Return the listing in full. Keep every word as it stands.

::::::

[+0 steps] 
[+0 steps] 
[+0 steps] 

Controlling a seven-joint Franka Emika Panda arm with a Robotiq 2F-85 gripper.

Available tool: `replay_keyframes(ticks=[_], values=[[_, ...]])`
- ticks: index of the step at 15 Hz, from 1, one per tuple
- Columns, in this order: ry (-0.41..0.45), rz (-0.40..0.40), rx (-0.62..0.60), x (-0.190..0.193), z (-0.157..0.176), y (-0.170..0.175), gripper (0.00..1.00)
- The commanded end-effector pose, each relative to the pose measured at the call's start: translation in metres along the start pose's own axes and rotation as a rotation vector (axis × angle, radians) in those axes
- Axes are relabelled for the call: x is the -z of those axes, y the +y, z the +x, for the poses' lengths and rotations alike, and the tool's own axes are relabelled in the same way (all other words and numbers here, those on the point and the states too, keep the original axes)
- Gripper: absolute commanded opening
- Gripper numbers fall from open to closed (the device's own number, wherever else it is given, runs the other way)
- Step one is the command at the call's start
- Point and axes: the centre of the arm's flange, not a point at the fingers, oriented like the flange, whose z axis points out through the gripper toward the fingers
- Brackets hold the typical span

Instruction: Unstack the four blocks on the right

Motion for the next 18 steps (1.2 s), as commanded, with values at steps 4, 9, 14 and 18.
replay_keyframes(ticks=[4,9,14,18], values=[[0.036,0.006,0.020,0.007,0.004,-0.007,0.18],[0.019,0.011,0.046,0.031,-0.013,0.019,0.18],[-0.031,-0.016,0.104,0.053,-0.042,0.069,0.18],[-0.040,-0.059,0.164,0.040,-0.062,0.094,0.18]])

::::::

* **Answer to the exercise**
[+0 steps] 
[+0 steps] 
[+0 steps] 

Controlling a seven-joint Franka Emika Panda arm with a Robotiq 2F-85 gripper.

Available tool: `replay_keyframes(ticks=[_], values=[[_, ...]])`
- ticks: index of the step at 15 Hz, from 1, one per tuple
- Columns, in this order: ry (-0.41..0.45), rz (-0.40..0.40), rx (-0.62..0.60), x (-0.190..0.193), z (-0.157..0.176), y (-0.170..0.175), gripper (0.00..1.00)
- The commanded end-effector pose, each relative to the pose measured at the call's start: translation in metres along the start pose's own axes and rotation as a rotation vector (axis × angle, radians) in those axes
- Axes are relabelled for the call: x is the -z of those axes, y the +y, z the +x, for the poses' lengths and rotations alike, and the tool's own axes are relabelled in the same way (all other words and numbers here, those on the point and the states too, keep the original axes)
- Gripper: absolute commanded opening
- Gripper numbers fall from open to closed (the device's own number, wherever else it is given, runs the other way)
- Step one is the command at the call's start
- Point and axes: the centre of the arm's flange, not a point at the fingers, oriented like the flange, whose z axis points out through the gripper toward the fingers
- Brackets hold the typical span

Instruction: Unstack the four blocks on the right

Motion for the next 18 steps (1.2 s), as commanded, with values at steps 4, 9, 14 and 18.
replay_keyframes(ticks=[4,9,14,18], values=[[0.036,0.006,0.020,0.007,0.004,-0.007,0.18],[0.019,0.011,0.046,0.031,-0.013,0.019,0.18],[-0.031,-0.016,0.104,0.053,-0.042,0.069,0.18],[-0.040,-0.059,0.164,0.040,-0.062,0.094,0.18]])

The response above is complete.